At this point in the exoplanet hunt, actual images of our quarry are uncommon, but few more so than today’s image, made with the European Southern Observatory’s Very Large Telescope. This is being billed as the first image ever taken of a young Sun-like star accompanied by multiple planets, in this case two gas giants. And I do mean young: At 17 million years old, this star has spawned planets recently enough that their hot glow makes the image possible.

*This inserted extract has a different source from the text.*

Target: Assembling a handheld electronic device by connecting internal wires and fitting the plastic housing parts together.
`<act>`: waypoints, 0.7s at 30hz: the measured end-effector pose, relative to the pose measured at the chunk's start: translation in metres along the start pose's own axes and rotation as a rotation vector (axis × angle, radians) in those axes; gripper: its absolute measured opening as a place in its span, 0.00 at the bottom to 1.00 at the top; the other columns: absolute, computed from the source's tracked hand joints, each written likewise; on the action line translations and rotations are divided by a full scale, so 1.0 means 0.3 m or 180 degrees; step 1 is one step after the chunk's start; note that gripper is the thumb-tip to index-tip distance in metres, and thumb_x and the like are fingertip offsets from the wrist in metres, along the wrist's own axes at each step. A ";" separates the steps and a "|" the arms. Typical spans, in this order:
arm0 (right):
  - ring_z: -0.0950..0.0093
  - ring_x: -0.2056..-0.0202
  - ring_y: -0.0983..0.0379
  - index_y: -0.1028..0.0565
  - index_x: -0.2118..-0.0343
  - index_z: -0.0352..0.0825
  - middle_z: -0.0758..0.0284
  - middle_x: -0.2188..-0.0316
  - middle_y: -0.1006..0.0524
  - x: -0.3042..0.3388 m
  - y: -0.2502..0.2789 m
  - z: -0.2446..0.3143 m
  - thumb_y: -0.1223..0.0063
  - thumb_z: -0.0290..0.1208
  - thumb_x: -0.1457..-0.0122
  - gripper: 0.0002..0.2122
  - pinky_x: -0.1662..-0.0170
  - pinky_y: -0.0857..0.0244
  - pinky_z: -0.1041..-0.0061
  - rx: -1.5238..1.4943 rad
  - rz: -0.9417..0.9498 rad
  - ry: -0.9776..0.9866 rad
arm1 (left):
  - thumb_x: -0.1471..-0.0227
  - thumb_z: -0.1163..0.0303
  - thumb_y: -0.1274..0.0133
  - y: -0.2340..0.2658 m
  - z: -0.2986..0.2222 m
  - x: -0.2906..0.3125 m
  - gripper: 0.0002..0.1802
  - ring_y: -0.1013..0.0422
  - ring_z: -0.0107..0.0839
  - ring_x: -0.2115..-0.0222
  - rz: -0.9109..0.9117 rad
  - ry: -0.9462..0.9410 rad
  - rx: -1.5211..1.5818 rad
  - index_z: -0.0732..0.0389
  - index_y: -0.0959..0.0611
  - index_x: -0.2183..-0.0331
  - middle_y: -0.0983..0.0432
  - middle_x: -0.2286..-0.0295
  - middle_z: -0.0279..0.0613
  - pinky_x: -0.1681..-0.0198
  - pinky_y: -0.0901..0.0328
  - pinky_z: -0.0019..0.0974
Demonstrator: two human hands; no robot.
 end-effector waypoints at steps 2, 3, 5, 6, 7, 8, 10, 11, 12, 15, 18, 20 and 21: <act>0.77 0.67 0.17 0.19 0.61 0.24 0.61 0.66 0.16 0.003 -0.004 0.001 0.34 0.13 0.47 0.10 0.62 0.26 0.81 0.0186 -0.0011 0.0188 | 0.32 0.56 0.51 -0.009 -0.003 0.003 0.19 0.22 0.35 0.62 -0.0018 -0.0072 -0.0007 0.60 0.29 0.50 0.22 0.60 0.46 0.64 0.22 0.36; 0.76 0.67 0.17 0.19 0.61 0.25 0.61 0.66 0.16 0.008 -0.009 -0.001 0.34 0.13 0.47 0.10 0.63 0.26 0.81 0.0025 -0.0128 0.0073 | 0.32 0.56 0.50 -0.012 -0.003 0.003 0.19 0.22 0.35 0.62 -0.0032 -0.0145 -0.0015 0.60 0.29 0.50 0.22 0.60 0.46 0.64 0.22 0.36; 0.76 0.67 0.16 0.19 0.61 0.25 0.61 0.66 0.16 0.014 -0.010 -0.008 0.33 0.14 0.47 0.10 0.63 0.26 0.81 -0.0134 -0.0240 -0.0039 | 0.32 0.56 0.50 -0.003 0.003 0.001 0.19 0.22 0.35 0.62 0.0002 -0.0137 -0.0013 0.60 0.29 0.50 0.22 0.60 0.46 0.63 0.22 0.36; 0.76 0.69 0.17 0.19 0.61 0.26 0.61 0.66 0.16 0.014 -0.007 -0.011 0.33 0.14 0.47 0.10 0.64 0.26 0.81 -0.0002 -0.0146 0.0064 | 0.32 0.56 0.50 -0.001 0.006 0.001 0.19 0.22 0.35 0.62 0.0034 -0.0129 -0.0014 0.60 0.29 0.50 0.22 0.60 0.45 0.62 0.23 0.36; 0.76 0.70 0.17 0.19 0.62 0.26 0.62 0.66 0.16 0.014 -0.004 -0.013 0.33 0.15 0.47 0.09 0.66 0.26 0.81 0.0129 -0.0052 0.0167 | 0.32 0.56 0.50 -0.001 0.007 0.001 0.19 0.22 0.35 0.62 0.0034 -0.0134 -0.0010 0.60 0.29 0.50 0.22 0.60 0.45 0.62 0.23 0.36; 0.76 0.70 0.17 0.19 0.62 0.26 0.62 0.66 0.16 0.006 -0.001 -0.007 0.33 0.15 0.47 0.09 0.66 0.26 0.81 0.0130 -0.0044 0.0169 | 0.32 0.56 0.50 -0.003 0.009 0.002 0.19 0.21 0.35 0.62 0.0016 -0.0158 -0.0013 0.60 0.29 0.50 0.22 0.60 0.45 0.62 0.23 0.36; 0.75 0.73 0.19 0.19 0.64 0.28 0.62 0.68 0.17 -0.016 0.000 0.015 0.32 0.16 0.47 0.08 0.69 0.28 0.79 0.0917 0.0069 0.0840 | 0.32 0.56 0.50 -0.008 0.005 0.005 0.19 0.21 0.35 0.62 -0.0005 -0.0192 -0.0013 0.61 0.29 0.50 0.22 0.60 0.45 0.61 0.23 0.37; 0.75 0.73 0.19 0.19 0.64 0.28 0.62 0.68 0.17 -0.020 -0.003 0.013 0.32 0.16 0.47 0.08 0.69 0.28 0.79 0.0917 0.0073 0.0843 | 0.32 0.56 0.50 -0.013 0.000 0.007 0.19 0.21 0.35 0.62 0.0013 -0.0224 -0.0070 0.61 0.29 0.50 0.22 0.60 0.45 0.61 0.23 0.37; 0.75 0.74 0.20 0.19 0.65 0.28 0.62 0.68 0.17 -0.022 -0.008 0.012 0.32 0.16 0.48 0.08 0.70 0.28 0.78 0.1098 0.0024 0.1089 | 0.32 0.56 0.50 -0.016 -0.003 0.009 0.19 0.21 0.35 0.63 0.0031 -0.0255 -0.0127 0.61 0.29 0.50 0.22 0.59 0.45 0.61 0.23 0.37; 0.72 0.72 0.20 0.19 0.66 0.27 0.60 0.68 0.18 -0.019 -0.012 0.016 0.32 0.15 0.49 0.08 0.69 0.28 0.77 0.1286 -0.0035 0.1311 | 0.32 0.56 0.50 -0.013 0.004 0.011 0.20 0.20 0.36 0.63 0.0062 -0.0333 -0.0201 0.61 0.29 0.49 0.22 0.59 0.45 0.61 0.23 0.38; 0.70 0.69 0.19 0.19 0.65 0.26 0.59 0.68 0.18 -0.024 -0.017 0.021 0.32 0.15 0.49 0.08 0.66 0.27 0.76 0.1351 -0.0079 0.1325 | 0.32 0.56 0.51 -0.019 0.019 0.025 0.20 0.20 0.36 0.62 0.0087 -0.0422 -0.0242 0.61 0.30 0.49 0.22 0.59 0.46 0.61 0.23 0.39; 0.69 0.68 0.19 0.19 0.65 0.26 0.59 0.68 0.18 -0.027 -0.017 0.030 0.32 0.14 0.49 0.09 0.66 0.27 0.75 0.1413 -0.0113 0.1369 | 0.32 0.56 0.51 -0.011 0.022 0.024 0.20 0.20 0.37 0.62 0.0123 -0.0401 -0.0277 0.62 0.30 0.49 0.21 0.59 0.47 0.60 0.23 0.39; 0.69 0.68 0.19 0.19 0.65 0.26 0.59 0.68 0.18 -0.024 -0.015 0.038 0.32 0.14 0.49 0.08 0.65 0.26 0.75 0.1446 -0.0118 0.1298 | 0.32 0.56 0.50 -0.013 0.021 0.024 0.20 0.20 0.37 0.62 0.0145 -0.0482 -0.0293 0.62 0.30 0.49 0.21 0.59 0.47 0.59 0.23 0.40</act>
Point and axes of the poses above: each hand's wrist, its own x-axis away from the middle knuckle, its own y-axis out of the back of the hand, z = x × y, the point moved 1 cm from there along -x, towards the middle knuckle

Image: First ever image of a multi-planet system around a Sun-like star. The arrows point to the planets; the other bright objects are background stars. Credit: European Southern Observatory.

Designated TYC 8998-760-1, the host star is some 300 light years away in the southern constellation of Musca (The Fly), with a mass close to that of the Sun, described in the paper on this work as a solar analogue. The two gas giants orbit the star at 160 and 320 AU, and both are more massive than our Jupiter and Saturn, with the inner planet at 14 times Jupiter’s mass and the outer at six times Jupiter’s mass. The youth of the system suggests what our Solar System may have been like early in its formation. Did these gas giants migrate to their current position, or did they form in place?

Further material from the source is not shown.